Study subjects
Adult patients for various oral reasons (implants in the anterior region, difficult cases of root canal treatment, temporomandibular disorder imaging to determine the condition of condylar bone, etc.) who underwent CBCT at the Affiliated Stomatological Hospital of Nanchang University from January 2020 to October 2020 were selected and their data were assessed. The study inclusion criteria were: (1) Age ≥ 18 years; (2) No history of head and sinus trauma and sinonasal surgery; (3) No obvious thickening of the MS mucosa and absence of MS cyst, effusion and tumor; (4) No history of MSF elevation; (5) No loss of bilateral maxillary second premolar, first molar, second molar, with good periodontal condition, and; (6) CBCT images without motion artefacts and with good differentiation between structures. Exclusion criteria: (1) history of sinus surgery; (2) history of sinus and maxillary tumors; (3) patients with cleft lip and palate.
The included patients were divided into the following groups: group I (18–34 years old, youth group), group II (35–59 years old, middle-aged group) and group III (≥ 60 years old, elderly group); based on the age classification standard of China and in combination with the age distribution of the included samples. This study was reviewed and approved by the Medical Ethics Committee of Affiliated Stomatological Hospital of Nanchang University (approval number: 2022-024).
CBCT image acquisition and reconstruction
The CBCT was performed following the routine practices of the hospital. All CBCT images were obtained using the KaVo 3D eXam CBCT scanner (Kavo Company, USA), with tube voltage 120 kV, tube current 5 mA, scan time 14.7 s, voxel 0.25 mm, 16 × 13 cm field of view. Image analysis was performed using PacsView v7.0 (Tianjianyuan Biotechnology Co., Ltd., Beijing, China). In the sagittal position, the connecting line of the anterior and posterior nasal spine was chosen as the palatal plane, parallel to the horizontal plane (Fig. 1A). In the coronal reconstruction, the nasal cavity floor (NCF) was positioned parallel to the horizontal plane (Fig. 1B) to standardize the head and maxillary positions during image acquisition.
The distance of maxillary sinus extended into alveolar process pneumatization
After repositioning the head and maxillary sinus, the image of the axial reconstruction was obtained, with focus on the cervical roots of the upper teeth to determine the central area of the midpoint of the mesiodistal diameter and the buccal-lingual diameter of the second premolars, first molars and second molars (Fig. 2A). The distance from the lowest level of MSF determined on a coronal plane to the NCF was defined as the amount of MSP (or MS height), based on a study by Wagner et al. [9] and Cavalcanti et al. [10] (Fig. 2B). A negative value indicated that the sinus floor was above the NCF, while a positive value suggested that the sinus floor was below the NCF.
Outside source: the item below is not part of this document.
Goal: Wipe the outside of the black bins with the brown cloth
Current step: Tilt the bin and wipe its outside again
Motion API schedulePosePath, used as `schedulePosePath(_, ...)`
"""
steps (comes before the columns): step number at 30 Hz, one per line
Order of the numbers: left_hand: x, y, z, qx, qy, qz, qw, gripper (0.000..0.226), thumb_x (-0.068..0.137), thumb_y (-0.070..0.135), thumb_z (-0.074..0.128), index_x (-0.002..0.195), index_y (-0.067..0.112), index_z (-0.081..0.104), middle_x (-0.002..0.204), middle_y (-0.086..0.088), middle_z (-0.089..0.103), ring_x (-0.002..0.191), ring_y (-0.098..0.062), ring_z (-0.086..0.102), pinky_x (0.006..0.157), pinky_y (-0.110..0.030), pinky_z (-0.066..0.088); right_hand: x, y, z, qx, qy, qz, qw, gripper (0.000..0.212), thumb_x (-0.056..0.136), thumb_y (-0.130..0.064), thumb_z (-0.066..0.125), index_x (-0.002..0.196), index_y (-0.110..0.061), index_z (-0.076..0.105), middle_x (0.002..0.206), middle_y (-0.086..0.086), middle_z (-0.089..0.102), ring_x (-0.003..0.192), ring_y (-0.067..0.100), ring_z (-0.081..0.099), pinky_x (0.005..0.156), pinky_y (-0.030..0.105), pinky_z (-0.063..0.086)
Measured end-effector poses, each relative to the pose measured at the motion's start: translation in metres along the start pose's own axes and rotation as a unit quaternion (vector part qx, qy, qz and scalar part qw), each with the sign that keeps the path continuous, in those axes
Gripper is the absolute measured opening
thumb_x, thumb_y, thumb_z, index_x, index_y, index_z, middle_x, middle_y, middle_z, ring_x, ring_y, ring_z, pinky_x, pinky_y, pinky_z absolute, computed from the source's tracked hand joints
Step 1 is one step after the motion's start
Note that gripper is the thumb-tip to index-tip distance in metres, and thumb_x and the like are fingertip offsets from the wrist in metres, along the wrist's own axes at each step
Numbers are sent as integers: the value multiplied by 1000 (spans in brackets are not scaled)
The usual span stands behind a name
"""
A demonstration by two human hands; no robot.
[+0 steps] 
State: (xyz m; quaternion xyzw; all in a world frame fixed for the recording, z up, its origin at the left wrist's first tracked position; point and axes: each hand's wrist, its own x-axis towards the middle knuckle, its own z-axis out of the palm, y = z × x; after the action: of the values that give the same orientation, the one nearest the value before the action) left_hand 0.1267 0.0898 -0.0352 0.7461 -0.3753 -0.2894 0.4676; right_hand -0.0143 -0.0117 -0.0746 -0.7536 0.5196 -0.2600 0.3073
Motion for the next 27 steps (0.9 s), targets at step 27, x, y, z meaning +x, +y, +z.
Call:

Classification of maxillary sinus pneumatization extension into the alveolar process
Referring to the classification of the relationship between the MSF and the maxillary posterior teeth proposed by Sharan et al. [11] and Pei et al. [12], MSP was subdivided into the following types: type I, normal pneumatization, and type II, extensive pneumatization. In normal pneumatization, there was a certain distance between the root apex of the maxillary posterior teeth and the MSF (the MSF was apical to the level of root apex, Fig. 3A). In extensive pneumatization, the root apex of the maxillary posterior tooth was in close contact with the MSF (Figs. 3B), and the root apex was located on the medial and lateral side of the MSF or protruding into the MSF (the MSF was coronal to the apex of one of the roots, Fig. 3C). The maxillary posterior teeth corresponding to the teeth at the deepest position of the MSF was determined by the above method.
Statistical analysis
The data were analyzed using the SPSS v26.0 statistical software (IBM). Quantitative variables are described as mean ± standard deviation (SD), and the intra-class correlation coefficient (ICC) was calculated to assess intra-observer reliability with a 95% confidence interval (CI) for measuring MSP. Additionally, a two-sample T-test, one-way analysis of variance and Tukey’s post-hoc test were used to compare the three age groups. Correlations between age and amount of MSP were examined through Pearson’s correlations, and the strength of the correlations was classified as weak (rs = 0.1–0.3), moderate (rs = 0.4–0.6) and or strong (rs = 0.7–0.9). The qualitative variables were described using constituent ratio or rate and were interpreted by two doctors (LS Shi and XS Wu) with extensive clinical experience trained in scan reading. When the two doctors’ conclusions differed on the image results, they re-analyzed the images and discussed their results until a consensus was reached. The Chi-square test was employed for comparisons among the three age groups. P < 0.05 was considered statistically significant for all tests.